1. National resources like the FDA-CDC AR Isolate Bank can support clinical labs at a local level as they confront multidrug-resistant pathogens and should be supported, strengthened, and expanded.

2. Distributed networks like the Antimicrobial Resistance Laboratory Network offer specialized diagnostics to address specific needs such as unconventional antimicrobial susceptibility testing not yet available at a local level.

3. Public resources should be made available to help laboratories develop and standardize tests to address pressing infectious disease diagnostic needs that are not commercially compelling for assay development.

4. Continuously updated local, regional and national antibiograms should be available to guide therapeutic decisions with granularity and guide public health interventions.

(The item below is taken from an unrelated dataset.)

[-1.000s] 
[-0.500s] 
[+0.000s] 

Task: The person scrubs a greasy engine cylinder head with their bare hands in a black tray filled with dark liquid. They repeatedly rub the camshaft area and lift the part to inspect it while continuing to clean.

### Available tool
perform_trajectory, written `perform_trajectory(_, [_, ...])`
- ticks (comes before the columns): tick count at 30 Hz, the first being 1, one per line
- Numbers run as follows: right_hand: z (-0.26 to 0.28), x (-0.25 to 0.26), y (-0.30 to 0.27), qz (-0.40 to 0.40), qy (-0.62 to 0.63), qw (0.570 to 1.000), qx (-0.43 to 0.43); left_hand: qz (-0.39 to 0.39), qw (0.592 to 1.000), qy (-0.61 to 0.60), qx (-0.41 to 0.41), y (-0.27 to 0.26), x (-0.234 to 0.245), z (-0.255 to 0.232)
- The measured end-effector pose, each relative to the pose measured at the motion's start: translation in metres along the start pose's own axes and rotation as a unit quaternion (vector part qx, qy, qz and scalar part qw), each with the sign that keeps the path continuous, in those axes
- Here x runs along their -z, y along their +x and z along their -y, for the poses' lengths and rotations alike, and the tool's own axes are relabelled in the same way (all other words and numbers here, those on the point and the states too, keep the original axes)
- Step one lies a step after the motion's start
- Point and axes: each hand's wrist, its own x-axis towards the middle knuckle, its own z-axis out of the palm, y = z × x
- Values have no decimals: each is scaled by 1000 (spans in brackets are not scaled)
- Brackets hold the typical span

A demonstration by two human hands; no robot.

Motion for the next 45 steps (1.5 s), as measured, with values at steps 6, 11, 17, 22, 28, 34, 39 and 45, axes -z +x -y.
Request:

5. Policies and regulations should balance reliability of laboratory testing with fostering rapid entrance of infectious diagnostics into the market.

Synopsis.

Infectious diseases by definition spread, and therefore have impact beyond local hospitals and institutions where they occur. With increasingly complex and worrisome infectious disease evolution including emergence of multidrug resistance, regional, national, and international agencies and resources must work hand in hand with local clinical microbiology laboratories to address these global threats. Described are examples of such resources, both existing and aspirational, that will be needed to address the infectious disease challenges ahead. We comment on several instances of entrenched policy that are non-productive and may be worthy of revision to address unmet needs in infectious disease diagnostics.